• WHAT THE TASK ASKS:
Keep the text of the data exactly as it is and omit each picture from the copy.

STORED DATA START

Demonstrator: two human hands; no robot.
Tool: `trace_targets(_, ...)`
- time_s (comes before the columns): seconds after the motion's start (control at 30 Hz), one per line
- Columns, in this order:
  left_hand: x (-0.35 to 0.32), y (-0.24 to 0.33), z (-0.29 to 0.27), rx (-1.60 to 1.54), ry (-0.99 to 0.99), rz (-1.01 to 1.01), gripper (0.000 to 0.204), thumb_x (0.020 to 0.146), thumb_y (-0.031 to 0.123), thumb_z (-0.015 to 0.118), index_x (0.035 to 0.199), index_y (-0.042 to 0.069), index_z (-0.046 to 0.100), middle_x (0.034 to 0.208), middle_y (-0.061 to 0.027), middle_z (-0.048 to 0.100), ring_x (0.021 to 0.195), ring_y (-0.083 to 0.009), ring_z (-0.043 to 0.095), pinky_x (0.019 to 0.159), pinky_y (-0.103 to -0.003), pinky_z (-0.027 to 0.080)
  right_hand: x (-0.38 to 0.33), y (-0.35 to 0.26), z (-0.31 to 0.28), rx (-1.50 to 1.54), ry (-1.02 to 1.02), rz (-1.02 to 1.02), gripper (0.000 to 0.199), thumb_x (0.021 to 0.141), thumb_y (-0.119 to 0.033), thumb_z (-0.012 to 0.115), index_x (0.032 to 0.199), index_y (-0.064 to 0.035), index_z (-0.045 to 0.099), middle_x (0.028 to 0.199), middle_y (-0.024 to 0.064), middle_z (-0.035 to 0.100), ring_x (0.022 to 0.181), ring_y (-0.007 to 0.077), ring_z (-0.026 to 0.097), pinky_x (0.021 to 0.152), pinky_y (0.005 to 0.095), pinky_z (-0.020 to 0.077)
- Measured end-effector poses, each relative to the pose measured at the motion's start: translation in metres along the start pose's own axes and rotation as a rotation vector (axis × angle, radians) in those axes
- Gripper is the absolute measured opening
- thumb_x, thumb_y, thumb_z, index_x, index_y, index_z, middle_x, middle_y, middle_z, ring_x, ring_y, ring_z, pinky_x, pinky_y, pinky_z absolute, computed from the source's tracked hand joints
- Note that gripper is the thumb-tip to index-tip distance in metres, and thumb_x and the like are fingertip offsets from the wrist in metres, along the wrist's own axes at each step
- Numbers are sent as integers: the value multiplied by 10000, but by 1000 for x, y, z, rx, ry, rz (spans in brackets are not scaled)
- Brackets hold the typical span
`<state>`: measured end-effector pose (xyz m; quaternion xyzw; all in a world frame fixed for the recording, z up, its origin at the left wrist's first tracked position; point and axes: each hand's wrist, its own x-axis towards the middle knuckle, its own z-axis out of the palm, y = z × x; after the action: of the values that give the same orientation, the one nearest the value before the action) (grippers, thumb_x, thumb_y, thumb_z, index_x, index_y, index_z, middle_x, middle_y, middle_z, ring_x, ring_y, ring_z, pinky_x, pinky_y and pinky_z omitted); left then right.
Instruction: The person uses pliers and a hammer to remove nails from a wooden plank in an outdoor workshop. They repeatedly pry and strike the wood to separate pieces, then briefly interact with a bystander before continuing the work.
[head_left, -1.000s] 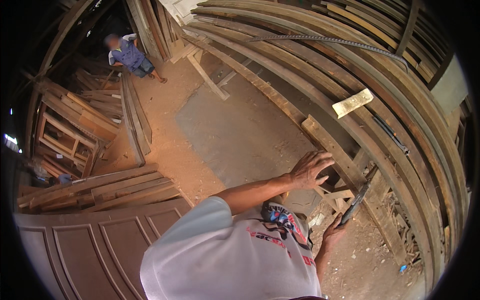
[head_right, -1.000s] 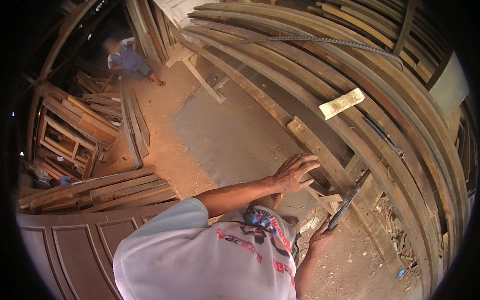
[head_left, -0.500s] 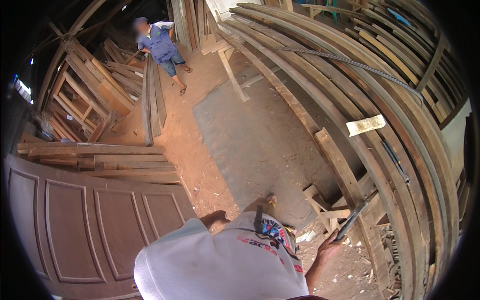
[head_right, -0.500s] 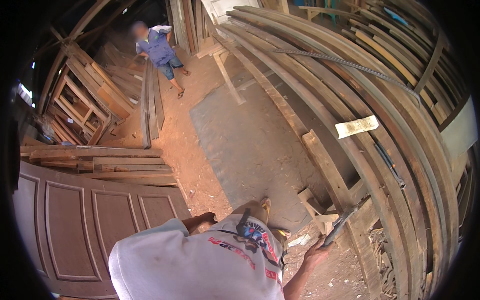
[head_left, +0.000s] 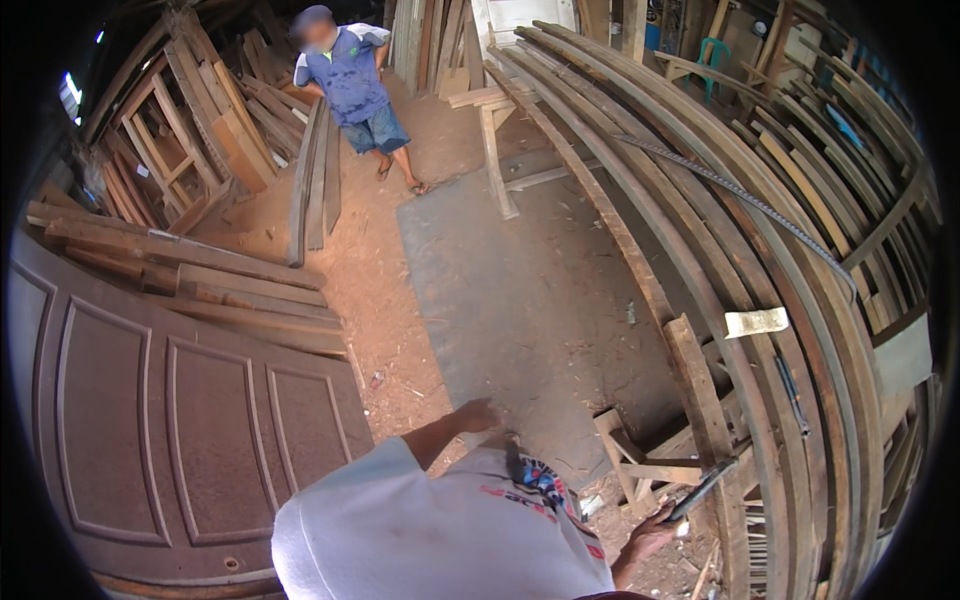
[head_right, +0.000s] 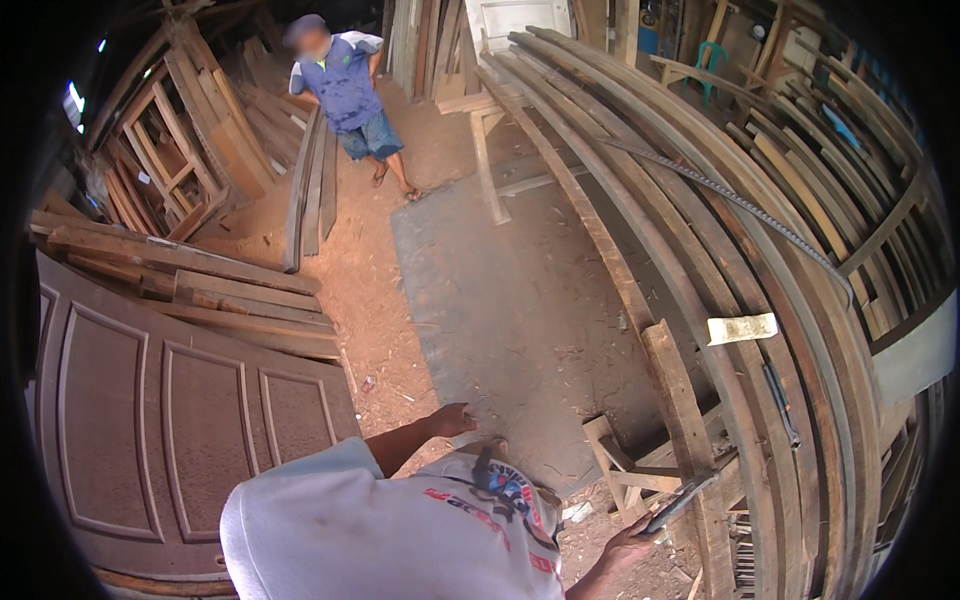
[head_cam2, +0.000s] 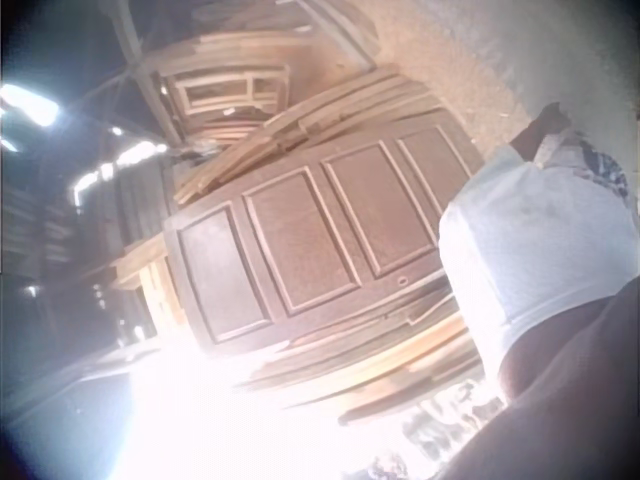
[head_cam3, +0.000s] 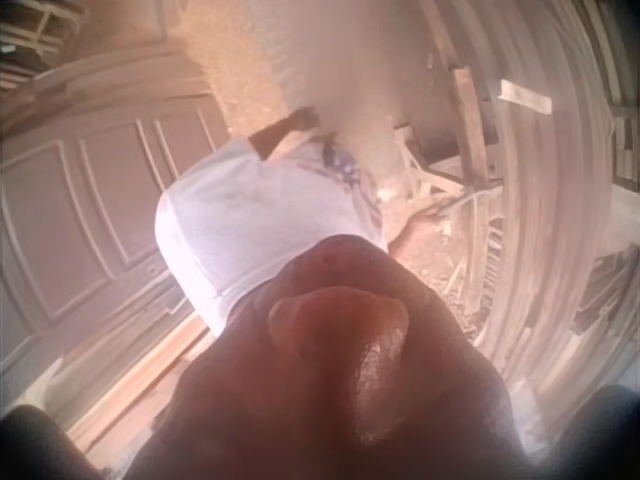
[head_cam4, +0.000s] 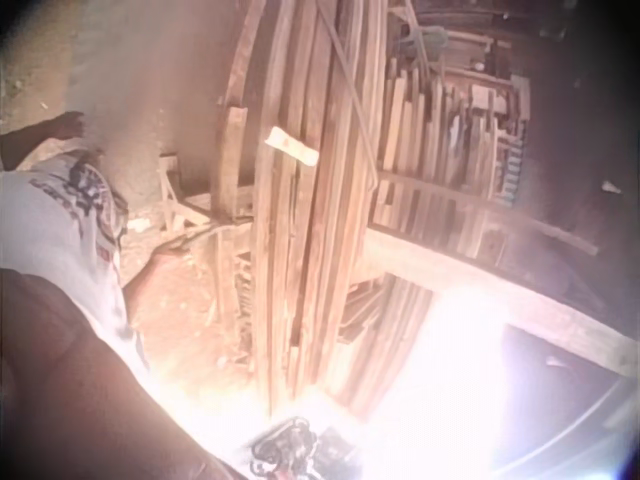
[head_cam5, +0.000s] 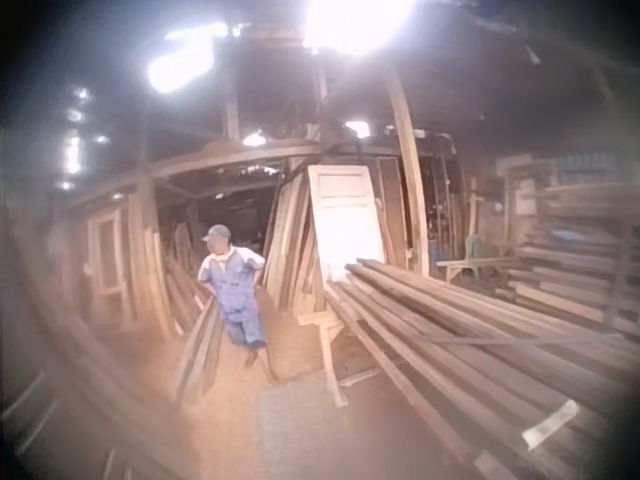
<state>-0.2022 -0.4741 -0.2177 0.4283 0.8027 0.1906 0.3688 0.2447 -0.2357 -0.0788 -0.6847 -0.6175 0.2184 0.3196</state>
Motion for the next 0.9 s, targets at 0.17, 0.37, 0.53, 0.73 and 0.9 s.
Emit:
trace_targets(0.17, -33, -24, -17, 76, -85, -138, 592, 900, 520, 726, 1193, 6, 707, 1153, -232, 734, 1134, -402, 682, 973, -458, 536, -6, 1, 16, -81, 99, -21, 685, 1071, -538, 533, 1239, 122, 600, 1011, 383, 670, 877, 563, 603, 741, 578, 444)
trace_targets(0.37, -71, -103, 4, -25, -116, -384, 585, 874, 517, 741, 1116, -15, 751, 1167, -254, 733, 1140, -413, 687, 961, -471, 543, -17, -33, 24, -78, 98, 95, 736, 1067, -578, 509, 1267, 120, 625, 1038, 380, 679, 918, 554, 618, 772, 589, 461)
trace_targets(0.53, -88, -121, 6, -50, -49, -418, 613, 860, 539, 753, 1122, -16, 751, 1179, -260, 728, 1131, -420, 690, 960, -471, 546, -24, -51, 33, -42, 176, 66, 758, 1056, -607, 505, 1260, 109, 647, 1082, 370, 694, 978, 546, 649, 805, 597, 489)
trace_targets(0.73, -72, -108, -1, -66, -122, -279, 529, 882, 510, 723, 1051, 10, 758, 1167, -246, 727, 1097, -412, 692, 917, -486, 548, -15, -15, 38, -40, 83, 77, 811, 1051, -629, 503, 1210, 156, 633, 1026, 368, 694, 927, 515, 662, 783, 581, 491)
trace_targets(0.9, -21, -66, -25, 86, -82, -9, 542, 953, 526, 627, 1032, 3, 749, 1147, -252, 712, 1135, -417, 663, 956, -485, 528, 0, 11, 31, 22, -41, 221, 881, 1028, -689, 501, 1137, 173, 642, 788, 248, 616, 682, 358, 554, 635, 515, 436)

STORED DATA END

• SOLUTION TO THE PROBLEM:
Demonstrator: two human hands; no robot.
Tool: `trace_targets(_, ...)`
- time_s (comes before the columns): seconds after the motion's start (control at 30 Hz), one per line
- Columns, in this order:
  left_hand: x (-0.35 to 0.32), y (-0.24 to 0.33), z (-0.29 to 0.27), rx (-1.60 to 1.54), ry (-0.99 to 0.99), rz (-1.01 to 1.01), gripper (0.000 to 0.204), thumb_x (0.020 to 0.146), thumb_y (-0.031 to 0.123), thumb_z (-0.015 to 0.118), index_x (0.035 to 0.199), index_y (-0.042 to 0.069), index_z (-0.046 to 0.100), middle_x (0.034 to 0.208), middle_y (-0.061 to 0.027), middle_z (-0.048 to 0.100), ring_x (0.021 to 0.195), ring_y (-0.083 to 0.009), ring_z (-0.043 to 0.095), pinky_x (0.019 to 0.159), pinky_y (-0.103 to -0.003), pinky_z (-0.027 to 0.080)
  right_hand: x (-0.38 to 0.33), y (-0.35 to 0.26), z (-0.31 to 0.28), rx (-1.50 to 1.54), ry (-1.02 to 1.02), rz (-1.02 to 1.02), gripper (0.000 to 0.199), thumb_x (0.021 to 0.141), thumb_y (-0.119 to 0.033), thumb_z (-0.012 to 0.115), index_x (0.032 to 0.199), index_y (-0.064 to 0.035), index_z (-0.045 to 0.099), middle_x (0.028 to 0.199), middle_y (-0.024 to 0.064), middle_z (-0.035 to 0.100), ring_x (0.022 to 0.181), ring_y (-0.007 to 0.077), ring_z (-0.026 to 0.097), pinky_x (0.021 to 0.152), pinky_y (0.005 to 0.095), pinky_z (-0.020 to 0.077)
- Measured end-effector poses, each relative to the pose measured at the motion's start: translation in metres along the start pose's own axes and rotation as a rotation vector (axis × angle, radians) in those axes
- Gripper is the absolute measured opening
- thumb_x, thumb_y, thumb_z, index_x, index_y, index_z, middle_x, middle_y, middle_z, ring_x, ring_y, ring_z, pinky_x, pinky_y, pinky_z absolute, computed from the source's tracked hand joints
- Note that gripper is the thumb-tip to index-tip distance in metres, and thumb_x and the like are fingertip offsets from the wrist in metres, along the wrist's own axes at each step
- Numbers are sent as integers: the value multiplied by 10000, but by 1000 for x, y, z, rx, ry, rz (spans in brackets are not scaled)
- Brackets hold the typical span
`<state>`: measured end-effector pose (xyz m; quaternion xyzw; all in a world frame fixed for the recording, z up, its origin at the left wrist's first tracked position; point and axes: each hand's wrist, its own x-axis towards the middle knuckle, its own z-axis out of the palm, y = z × x; after the action: of the values that give the same orientation, the one nearest the value before the action) (grippers, thumb_x, thumb_y, thumb_z, index_x, index_y, index_z, middle_x, middle_y, middle_z, ring_x, ring_y, ring_z, pinky_x, pinky_y and pinky_z omitted); left then right.
Instruction: The person uses pliers and a hammer to remove nails from a wooden plank in an outdoor workshop. They repeatedly pry and strike the wood to separate pieces, then briefly interact with a bystander before continuing the work.
[head_left, -1.000s] 
[head_right, -1.000s] 
[head_left, -0.500s] 
[head_right, -0.500s] 
[head_left, +0.000s] 
[head_right, +0.000s] 
[head_cam2, +0.000s] 
[head_cam3, +0.000s] 
[head_cam4, +0.000s] 
[head_cam5, +0.000s] 
<state>-0.2022 -0.4741 -0.2177 0.4283 0.8027 0.1906 0.3688 0.2447 -0.2357 -0.0788 -0.6847 -0.6175 0.2184 0.3196</state>
Motion for the next 0.9 s, targets at 0.17, 0.37, 0.53, 0.73 and 0.9 s.
Emit:
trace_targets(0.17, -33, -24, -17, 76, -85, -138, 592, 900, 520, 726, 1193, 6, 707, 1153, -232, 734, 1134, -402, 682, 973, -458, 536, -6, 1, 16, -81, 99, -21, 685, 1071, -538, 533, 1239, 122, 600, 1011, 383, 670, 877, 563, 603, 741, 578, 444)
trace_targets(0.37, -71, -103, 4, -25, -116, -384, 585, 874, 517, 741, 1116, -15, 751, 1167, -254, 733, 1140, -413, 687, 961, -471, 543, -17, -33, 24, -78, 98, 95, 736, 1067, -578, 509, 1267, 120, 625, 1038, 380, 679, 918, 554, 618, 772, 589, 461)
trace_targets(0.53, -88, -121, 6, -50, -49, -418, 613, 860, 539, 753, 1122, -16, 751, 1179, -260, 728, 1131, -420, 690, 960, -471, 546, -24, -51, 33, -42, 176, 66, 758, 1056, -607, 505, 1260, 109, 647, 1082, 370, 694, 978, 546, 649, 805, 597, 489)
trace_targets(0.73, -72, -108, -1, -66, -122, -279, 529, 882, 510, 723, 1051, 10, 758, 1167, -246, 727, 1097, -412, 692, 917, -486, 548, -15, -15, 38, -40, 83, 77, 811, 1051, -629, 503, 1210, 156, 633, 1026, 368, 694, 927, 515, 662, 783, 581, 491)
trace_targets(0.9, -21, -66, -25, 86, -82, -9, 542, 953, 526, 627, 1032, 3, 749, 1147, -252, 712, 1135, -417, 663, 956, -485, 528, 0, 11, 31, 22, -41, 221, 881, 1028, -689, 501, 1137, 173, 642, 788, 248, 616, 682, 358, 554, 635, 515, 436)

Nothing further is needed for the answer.